Burchett scratched his beard, craned his head back to look around my bedroom again. “You started renovating about when?”

“When I left on tour.”

“And they finished when?”

“Last month, the beginning of September. I’m not positive of the date.”

Burchett looked at Chapel. “That’s when this was done, Fred. Our pervert must have gotten himself onto one of the crews working here, maybe working with an electrician. Hell, he could be the electrician. Gives him access to the whole house, lets him wire everything just the way he wants. He probably got a copy of the house key from the contractor or someone.”

“Then why the hell did he do all that stuff Monday morning?” I asked.

Burchett reached for the Leatherman on his belt, snapping out the Phillips head, then leaned past me and began unscrewing the cover to the outlet by my bureau. Chapel and I waited, watching. It didn’t take him long, and he hummed while he worked. Johnny Cash, “Ring of Fire.”

When he removed the cover, he pointed to a portion of the wall, just above the lower outlet. There was a black smudge on the paint, a teardrop shape.

“Scorch mark,” Burchett told us. “The camera shorted. He must have been trying to replace it.”
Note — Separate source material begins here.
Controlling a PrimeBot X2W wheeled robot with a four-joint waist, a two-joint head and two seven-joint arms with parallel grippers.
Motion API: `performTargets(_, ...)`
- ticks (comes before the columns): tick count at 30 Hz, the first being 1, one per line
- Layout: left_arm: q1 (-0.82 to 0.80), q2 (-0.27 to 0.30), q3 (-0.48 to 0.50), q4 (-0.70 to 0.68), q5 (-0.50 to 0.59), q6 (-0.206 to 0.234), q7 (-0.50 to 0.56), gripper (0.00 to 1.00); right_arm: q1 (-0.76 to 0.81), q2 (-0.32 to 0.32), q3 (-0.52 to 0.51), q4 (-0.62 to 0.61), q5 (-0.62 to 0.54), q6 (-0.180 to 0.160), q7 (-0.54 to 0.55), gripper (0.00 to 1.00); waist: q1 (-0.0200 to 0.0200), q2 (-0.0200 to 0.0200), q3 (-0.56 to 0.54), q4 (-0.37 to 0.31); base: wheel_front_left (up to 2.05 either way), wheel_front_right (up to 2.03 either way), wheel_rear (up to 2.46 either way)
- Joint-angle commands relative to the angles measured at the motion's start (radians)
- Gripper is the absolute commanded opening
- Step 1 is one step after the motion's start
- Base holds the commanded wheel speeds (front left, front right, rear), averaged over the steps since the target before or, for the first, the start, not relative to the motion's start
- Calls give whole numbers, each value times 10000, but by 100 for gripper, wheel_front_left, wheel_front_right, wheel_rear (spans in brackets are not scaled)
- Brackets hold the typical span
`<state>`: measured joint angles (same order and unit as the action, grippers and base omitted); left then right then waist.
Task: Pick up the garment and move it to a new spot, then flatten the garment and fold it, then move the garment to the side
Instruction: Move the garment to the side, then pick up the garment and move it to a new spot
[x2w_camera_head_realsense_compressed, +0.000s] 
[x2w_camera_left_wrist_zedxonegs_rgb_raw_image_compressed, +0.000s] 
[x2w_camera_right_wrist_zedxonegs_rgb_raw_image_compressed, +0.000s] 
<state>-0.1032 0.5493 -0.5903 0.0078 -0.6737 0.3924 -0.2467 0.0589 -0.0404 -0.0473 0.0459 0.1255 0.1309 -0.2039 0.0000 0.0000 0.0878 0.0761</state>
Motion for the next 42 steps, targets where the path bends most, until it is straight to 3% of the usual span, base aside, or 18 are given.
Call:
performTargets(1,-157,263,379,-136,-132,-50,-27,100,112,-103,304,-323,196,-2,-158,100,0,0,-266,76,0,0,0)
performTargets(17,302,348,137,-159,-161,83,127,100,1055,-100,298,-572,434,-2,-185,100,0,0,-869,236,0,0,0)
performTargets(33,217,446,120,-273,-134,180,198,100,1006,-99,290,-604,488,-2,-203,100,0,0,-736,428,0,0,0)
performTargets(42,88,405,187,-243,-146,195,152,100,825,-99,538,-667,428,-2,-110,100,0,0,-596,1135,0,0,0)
“And if he’d been listening for news of when she was going to return home, he’d have known she was on her way,” Chapel said.

“But he got me outside,” I said. “He wasn’t inside.”
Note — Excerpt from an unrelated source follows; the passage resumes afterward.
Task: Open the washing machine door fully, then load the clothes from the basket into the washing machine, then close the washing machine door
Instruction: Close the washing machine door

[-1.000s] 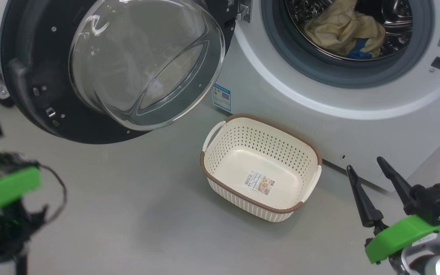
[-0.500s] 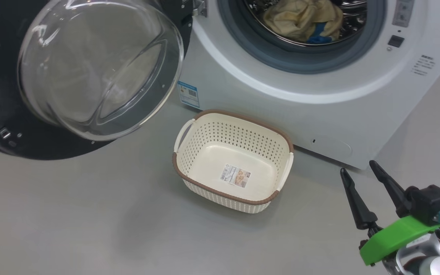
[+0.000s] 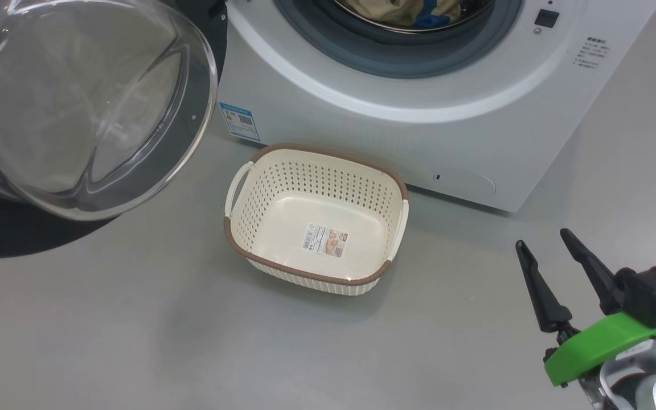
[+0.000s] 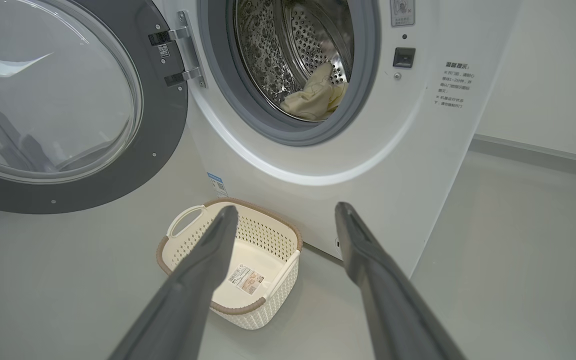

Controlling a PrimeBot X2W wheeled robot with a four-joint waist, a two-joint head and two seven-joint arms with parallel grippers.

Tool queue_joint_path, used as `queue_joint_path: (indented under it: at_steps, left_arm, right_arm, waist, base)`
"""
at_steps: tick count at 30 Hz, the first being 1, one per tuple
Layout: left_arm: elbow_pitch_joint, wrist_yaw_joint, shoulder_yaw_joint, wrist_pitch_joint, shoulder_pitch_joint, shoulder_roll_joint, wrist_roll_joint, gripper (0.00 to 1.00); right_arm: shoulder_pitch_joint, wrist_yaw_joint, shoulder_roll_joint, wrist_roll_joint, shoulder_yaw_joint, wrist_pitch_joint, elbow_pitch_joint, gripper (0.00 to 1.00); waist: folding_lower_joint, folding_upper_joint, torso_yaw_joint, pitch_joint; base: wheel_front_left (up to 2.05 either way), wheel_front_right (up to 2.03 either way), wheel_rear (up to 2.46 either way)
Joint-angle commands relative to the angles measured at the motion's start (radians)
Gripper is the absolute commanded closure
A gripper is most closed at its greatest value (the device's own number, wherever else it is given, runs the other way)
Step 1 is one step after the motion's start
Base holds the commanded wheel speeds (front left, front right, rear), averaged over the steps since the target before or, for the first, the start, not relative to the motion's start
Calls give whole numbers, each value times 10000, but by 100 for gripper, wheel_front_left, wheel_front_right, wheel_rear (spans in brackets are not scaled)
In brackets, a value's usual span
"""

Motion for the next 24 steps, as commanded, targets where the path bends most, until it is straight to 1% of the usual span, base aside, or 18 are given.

Burchett began replacing the plate over the outlets, his brow furrowed. “Maybe there were two of them, working together. You get one in the house when you come home, the other is outside waiting. He sees you, panics, thinks he can’t let you go inside. That would explain why he dropped you off here when he was through. All he wanted to do was keep you occupied for an hour or so.”

“There’s the little detail where he had me strip for him.”

“Yeah, but he didn’t touch you, right? And if he has your clothes, you’re less likely to make a break for it, irrational modesty being what it is. He takes your clothes, you’re going to stay put until the danger is so great your modesty comes second. For most people, by the way, the point when their modesty stops being first is normally right after too late.”